**Work instruction**
Here is a block of records. Copy every one of them exactly.

**Supplied material**
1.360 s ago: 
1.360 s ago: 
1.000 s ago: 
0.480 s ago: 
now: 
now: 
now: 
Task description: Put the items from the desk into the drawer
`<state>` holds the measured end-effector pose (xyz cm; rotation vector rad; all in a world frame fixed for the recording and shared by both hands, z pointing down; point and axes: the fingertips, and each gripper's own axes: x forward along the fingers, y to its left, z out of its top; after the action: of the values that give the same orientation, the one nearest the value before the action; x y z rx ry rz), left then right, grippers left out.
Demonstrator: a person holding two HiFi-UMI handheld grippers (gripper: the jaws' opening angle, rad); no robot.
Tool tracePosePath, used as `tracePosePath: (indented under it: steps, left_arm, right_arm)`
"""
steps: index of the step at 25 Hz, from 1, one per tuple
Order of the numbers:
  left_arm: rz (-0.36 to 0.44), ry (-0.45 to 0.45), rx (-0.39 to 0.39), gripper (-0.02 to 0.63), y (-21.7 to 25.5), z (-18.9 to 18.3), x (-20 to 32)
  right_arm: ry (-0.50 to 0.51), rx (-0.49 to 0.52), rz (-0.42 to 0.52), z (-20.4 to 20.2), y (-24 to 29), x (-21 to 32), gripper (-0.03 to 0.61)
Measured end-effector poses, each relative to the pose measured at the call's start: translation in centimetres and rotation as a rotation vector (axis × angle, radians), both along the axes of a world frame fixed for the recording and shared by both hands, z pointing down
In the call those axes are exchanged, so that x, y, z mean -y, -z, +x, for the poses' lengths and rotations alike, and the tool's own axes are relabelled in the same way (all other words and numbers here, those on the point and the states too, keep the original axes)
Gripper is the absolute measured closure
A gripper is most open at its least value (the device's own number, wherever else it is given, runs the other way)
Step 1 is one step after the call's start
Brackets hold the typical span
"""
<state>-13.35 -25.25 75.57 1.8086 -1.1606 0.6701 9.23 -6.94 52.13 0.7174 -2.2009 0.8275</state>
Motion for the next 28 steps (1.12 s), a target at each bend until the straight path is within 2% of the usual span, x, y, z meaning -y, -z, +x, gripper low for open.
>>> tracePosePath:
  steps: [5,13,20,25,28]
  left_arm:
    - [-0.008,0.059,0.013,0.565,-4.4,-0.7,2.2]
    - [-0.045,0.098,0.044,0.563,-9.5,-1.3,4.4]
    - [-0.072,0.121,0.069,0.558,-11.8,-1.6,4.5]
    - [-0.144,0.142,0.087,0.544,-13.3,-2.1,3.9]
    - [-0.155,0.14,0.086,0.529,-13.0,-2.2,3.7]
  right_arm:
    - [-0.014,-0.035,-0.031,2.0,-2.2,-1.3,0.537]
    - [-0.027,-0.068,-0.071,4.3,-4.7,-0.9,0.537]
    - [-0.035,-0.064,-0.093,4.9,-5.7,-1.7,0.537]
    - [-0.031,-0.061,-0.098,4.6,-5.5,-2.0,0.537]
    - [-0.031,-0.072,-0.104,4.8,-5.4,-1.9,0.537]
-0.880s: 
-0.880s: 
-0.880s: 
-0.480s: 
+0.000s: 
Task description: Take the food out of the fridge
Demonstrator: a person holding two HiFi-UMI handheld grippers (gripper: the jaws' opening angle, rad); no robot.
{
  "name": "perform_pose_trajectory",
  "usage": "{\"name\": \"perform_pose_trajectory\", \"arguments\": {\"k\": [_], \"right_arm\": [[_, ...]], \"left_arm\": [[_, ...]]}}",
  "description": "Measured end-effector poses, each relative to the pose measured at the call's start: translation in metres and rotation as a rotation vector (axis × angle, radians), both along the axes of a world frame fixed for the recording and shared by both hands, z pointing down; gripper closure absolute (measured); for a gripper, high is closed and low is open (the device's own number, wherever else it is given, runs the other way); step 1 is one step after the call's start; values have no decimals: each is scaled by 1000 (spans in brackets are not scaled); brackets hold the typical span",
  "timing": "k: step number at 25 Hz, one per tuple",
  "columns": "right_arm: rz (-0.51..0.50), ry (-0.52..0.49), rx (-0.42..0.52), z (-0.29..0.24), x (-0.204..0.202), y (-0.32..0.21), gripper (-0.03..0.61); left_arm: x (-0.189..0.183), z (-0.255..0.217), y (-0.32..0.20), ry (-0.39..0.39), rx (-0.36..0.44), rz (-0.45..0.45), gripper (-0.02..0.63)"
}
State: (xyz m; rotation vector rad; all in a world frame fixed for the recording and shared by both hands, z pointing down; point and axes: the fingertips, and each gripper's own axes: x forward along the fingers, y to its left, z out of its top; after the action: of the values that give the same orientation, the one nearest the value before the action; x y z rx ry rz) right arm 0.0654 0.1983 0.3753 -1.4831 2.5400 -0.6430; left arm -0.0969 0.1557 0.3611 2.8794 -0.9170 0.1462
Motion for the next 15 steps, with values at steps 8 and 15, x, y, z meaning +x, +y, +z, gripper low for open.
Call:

**Expected output**
1.360 s ago: 
1.360 s ago: 
1.000 s ago: 
0.480 s ago: 
now: 
now: 
now: 
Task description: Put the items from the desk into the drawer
`<state>` holds the measured end-effector pose (xyz cm; rotation vector rad; all in a world frame fixed for the recording and shared by both hands, z pointing down; point and axes: the fingertips, and each gripper's own axes: x forward along the fingers, y to its left, z out of its top; after the action: of the values that give the same orientation, the one nearest the value before the action; x y z rx ry rz), left then right, grippers left out.
Demonstrator: a person holding two HiFi-UMI handheld grippers (gripper: the jaws' opening angle, rad); no robot.
Tool tracePosePath, used as `tracePosePath: (indented under it: steps, left_arm, right_arm)`
"""
steps: index of the step at 25 Hz, from 1, one per tuple
Order of the numbers:
  left_arm: rz (-0.36 to 0.44), ry (-0.45 to 0.45), rx (-0.39 to 0.39), gripper (-0.02 to 0.63), y (-21.7 to 25.5), z (-18.9 to 18.3), x (-20 to 32)
  right_arm: ry (-0.50 to 0.51), rx (-0.49 to 0.52), rz (-0.42 to 0.52), z (-20.4 to 20.2), y (-24 to 29), x (-21 to 32), gripper (-0.03 to 0.61)
Measured end-effector poses, each relative to the pose measured at the call's start: translation in centimetres and rotation as a rotation vector (axis × angle, radians), both along the axes of a world frame fixed for the recording and shared by both hands, z pointing down
In the call those axes are exchanged, so that x, y, z mean -y, -z, +x, for the poses' lengths and rotations alike, and the tool's own axes are relabelled in the same way (all other words and numbers here, those on the point and the states too, keep the original axes)
Gripper is the absolute measured closure
A gripper is most open at its least value (the device's own number, wherever else it is given, runs the other way)
Step 1 is one step after the call's start
Brackets hold the typical span
"""
<state>-13.35 -25.25 75.57 1.8086 -1.1606 0.6701 9.23 -6.94 52.13 0.7174 -2.2009 0.8275</state>
Motion for the next 28 steps (1.12 s), a target at each bend until the straight path is within 2% of the usual span, x, y, z meaning -y, -z, +x, gripper low for open.
>>> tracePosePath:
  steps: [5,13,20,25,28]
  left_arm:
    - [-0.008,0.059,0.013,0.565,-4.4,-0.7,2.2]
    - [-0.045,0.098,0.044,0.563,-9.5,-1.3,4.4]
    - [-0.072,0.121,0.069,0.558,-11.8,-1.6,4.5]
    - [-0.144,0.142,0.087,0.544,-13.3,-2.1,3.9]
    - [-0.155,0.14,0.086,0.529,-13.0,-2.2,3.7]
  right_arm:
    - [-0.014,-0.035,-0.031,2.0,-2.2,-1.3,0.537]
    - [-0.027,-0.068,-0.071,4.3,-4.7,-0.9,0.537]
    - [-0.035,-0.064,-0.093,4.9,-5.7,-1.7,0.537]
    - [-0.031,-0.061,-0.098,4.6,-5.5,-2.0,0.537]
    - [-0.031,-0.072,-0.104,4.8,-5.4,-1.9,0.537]
-0.880s: 
-0.880s: 
-0.880s: 
-0.480s: 
+0.000s: 
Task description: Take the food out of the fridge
Demonstrator: a person holding two HiFi-UMI handheld grippers (gripper: the jaws' opening angle, rad); no robot.
{
  "name": "perform_pose_trajectory",
  "usage": "{\"name\": \"perform_pose_trajectory\", \"arguments\": {\"k\": [_], \"right_arm\": [[_, ...]], \"left_arm\": [[_, ...]]}}",
  "description": "Measured end-effector poses, each relative to the pose measured at the call's start: translation in metres and rotation as a rotation vector (axis × angle, radians), both along the axes of a world frame fixed for the recording and shared by both hands, z pointing down; gripper closure absolute (measured); for a gripper, high is closed and low is open (the device's own number, wherever else it is given, runs the other way); step 1 is one step after the call's start; values have no decimals: each is scaled by 1000 (spans in brackets are not scaled); brackets hold the typical span",
  "timing": "k: step number at 25 Hz, one per tuple",
  "columns": "right_arm: rz (-0.51..0.50), ry (-0.52..0.49), rx (-0.42..0.52), z (-0.29..0.24), x (-0.204..0.202), y (-0.32..0.21), gripper (-0.03..0.61); left_arm: x (-0.189..0.183), z (-0.255..0.217), y (-0.32..0.20), ry (-0.39..0.39), rx (-0.36..0.44), rz (-0.45..0.45), gripper (-0.02..0.63)"
}
State: (xyz m; rotation vector rad; all in a world frame fixed for the recording and shared by both hands, z pointing down; point and axes: the fingertips, and each gripper's own axes: x forward along the fingers, y to its left, z out of its top; after the action: of the values that give the same orientation, the one nearest the value before the action; x y z rx ry rz) right arm 0.0654 0.1983 0.3753 -1.4831 2.5400 -0.6430; left arm -0.0969 0.1557 0.3611 2.8794 -0.9170 0.1462
Motion for the next 15 steps, with values at steps 8 and 15, x, y, z meaning +x, +y, +z, gripper low for open.
Call:

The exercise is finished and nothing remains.